Little Rock’s Vontia Mitchell will discuss ways cities can develop soft skills for youth during a session at the Neighborhoods, USA Conference in Memphis.
City jobs programs are important steps to engage a community’s youth population. It gives the students a needed paycheck while also offering unique skills.
In Little Rock, Arkansas, the program takes the effort a step further, also helping students develop soft skills. Vontia Mitchell, a Specialist in the Little Rock Community Programs Department, is in Memphis as part of the 41st Annual Neighborhoods, USA Conference
. She will lead a presentation titled “A Measure of Success” on May 27 that examines the city of Little Rock’s Career Crash Course program that she and Shandrea Murphy created last year.
In Little Rock, it was clear that employers saw a lack of soft skills from potential employees, particularly young adults. In an effort to reduce the number of youth leaving high school without the necessary skills to thrive in the workplace, the city developed “A Measure of Success,” a series of courses that concentrate on soft skills development through efficient learning strategies.
The course was developed as a Friday add-on of sorts to the city’s summer youth employment program, which has existed successfully for years. It’s garnered national recognition for workforce development and employs about 700 young adults in the city during the summer.

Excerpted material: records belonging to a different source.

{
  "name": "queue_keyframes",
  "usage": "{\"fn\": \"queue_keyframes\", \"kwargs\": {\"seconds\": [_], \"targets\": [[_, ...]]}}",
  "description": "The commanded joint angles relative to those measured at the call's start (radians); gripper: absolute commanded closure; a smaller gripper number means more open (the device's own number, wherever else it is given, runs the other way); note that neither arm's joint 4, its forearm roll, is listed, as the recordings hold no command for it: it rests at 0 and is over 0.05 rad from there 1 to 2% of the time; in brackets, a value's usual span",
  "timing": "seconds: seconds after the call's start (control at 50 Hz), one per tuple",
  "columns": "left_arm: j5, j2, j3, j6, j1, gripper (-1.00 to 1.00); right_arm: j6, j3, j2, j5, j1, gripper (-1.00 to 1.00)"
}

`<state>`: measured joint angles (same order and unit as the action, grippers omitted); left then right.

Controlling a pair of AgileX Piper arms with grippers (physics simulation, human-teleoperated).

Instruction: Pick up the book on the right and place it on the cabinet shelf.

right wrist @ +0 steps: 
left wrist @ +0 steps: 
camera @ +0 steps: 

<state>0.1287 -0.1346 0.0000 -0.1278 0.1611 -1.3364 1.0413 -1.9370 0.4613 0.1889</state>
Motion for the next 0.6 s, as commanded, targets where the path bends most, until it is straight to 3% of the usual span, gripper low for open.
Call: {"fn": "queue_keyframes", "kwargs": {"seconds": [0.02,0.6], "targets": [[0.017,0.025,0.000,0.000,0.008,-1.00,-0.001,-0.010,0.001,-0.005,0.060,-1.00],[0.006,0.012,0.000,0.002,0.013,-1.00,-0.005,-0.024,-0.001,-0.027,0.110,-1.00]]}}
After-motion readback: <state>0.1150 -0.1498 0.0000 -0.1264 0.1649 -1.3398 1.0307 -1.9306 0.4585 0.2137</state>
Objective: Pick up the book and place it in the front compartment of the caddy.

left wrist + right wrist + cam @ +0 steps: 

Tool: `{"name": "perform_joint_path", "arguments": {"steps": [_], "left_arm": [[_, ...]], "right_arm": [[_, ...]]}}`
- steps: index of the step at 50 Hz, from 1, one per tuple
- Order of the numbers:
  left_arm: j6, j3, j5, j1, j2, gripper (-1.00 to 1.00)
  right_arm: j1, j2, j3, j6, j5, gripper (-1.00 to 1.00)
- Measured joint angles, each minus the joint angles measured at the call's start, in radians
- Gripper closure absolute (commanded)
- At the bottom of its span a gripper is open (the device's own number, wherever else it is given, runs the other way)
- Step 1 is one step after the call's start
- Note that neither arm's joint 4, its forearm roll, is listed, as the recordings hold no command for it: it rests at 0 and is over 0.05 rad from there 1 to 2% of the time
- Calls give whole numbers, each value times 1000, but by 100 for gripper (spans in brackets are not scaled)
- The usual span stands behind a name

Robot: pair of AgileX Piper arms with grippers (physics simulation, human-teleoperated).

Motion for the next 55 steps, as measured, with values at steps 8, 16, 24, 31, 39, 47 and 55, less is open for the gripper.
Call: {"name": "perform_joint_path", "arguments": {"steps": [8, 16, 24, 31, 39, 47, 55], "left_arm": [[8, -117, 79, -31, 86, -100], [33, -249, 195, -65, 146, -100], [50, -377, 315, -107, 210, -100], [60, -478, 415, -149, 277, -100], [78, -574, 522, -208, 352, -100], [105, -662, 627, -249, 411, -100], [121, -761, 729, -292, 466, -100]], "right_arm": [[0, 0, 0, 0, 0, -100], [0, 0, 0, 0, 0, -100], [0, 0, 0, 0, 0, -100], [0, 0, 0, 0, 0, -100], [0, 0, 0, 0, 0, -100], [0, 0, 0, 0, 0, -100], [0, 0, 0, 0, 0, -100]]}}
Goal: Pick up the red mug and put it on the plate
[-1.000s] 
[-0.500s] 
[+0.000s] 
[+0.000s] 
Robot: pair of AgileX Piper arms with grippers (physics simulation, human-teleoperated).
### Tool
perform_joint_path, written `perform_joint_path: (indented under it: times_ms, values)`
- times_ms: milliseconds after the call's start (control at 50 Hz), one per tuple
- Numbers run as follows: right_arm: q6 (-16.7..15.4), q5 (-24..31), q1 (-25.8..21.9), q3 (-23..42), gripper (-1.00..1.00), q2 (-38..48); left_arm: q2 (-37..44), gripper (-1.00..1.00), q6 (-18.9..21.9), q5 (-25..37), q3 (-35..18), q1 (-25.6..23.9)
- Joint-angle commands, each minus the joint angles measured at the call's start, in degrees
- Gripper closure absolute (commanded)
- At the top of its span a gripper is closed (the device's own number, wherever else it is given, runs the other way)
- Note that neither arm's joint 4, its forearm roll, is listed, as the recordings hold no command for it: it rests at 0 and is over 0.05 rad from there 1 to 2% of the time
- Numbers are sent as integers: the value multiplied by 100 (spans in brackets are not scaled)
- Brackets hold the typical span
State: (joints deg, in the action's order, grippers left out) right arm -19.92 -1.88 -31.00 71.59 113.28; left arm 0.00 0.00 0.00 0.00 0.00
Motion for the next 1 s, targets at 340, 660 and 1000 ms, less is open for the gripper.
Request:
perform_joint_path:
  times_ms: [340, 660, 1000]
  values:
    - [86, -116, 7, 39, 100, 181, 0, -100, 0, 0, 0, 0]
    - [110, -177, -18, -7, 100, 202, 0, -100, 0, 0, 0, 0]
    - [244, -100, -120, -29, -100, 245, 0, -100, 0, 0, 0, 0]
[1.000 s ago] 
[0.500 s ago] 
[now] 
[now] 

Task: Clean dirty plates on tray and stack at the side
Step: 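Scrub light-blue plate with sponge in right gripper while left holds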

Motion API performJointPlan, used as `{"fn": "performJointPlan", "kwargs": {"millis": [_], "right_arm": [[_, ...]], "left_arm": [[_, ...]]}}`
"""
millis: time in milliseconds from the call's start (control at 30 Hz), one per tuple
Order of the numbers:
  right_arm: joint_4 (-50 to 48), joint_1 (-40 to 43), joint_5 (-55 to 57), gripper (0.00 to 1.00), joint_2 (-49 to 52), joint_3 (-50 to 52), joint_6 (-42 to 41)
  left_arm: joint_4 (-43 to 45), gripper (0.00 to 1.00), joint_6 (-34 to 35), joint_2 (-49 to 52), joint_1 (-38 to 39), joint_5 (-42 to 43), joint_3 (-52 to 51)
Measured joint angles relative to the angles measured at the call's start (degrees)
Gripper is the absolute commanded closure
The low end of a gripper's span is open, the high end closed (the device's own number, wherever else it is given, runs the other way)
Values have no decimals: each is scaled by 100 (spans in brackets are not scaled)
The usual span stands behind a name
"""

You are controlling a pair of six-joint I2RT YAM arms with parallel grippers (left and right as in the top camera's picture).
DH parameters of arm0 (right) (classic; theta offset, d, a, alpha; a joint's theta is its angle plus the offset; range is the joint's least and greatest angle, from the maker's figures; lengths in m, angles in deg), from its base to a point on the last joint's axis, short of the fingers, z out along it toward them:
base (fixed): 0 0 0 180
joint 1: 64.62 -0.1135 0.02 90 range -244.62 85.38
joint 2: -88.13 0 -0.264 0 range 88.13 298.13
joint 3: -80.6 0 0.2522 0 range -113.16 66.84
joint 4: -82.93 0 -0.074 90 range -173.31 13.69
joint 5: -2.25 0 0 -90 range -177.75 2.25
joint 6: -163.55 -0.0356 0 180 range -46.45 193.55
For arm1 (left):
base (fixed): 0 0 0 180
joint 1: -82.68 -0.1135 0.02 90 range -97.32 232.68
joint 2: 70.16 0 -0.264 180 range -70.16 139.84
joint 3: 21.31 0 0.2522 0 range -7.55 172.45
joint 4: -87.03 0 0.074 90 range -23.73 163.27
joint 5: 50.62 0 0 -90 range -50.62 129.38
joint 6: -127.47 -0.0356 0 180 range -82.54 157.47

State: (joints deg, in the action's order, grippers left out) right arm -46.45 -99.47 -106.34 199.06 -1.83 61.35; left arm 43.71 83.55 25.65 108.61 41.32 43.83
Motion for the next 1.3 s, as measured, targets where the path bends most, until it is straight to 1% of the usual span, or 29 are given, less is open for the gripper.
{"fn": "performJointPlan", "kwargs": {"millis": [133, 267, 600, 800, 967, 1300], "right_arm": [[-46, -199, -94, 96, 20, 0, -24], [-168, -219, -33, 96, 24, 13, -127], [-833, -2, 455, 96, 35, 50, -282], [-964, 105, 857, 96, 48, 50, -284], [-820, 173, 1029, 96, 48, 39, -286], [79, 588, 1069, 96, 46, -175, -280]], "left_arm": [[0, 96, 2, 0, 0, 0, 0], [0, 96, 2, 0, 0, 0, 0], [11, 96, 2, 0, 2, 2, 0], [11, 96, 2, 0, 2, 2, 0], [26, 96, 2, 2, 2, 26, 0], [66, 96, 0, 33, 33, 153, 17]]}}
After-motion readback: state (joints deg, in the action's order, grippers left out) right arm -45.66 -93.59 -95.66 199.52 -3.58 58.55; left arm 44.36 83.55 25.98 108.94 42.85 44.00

The participants don’t work on Fridays. The Community Programs Department began to look at ways it could leverage that day to teach participants important skills. Dana Dossett, Director of Community Programs for the city of Little Rock, gave the task of figuring out what to do on Fridays to two interns, Mitchell and Murphy.
They had eight days to create a program, including figuring out content, finding instructors and marketing it to students. They were recognized by the state Attorney General’s office for their work.
“When Shandrea and I worked together we were both in school at the time so our approach was to tackle it like it was a school project,” said Mitchell, a graduate student at Arkansas State University at the time. “We thought about things we thought we needed, what we were either taught in or outside school or things we were not taught. For example, a lot of young people don’t know you should ask questions in an interview. It shows your employer you’re interested and you’ve done your research.”
The two thought of the soft skills needed and came up with a list of class titles, making a lesson plan and finding speakers for each of the eight topics.
“For me it was sitting down and looking at the things I needed help with,” said Murphy, a recent graduate of the University of Arkansas at Little Rock with a bachelor’s degree in anthropology. “You go to high school and then college, you’re not thinking about some of the things you need to know. What did I miss out on in school that these kids could need? What is something we didn’t get a chance to get information on that would’ve helped?”
The courses are set up to run five weeks along with the summer jobs program. Students participate in two courses per day, ranging from how to dress properly for a job or on a job interview, to how to interview for a job and proper conduct in an office setting.
In the first year any student could come. The goal this year is to attract the same 50 students to attend every week. The hook is being first in line for the jobs program next year. Students as young as 13 signed up for the courses last year, in part to improve their chances at a job in the program in future years.
“What we’re seeing is if you finish the program we know you have the soft skills to be successful in the program and you’re placed at the top for next year,” Dossett said. “You’ve done the in-depth work to be successful in the workforce. A big majority of our students (in the jobs program) come back every year.”
An offshoot of the soft skills program is the realization that many of the participants also will be interested in attending college. So a College Crash Course open to 50 students will work in conjunction with the University of Arkansas at Little Rock. Students will learn about the university and its various departments, how to apply for student aid and other things that will make the transition to college life manageable.
And having Murphy and Mitchell involved is crucial for connecting to youth, Dossett said.
“What we want to get across to other cities is a lot of times they’re not paying attention to students,” she said. “This is what it means, not just give them a voice. It’s another thing for them to be actively involved. There’s ownership. And instead of it being someone like me who is 50 there is another Vontia out there watching them. They can relate to them. It makes a big difference and it gives them real-world experience. … We’re trying to get other cities to understand how to trust youth.”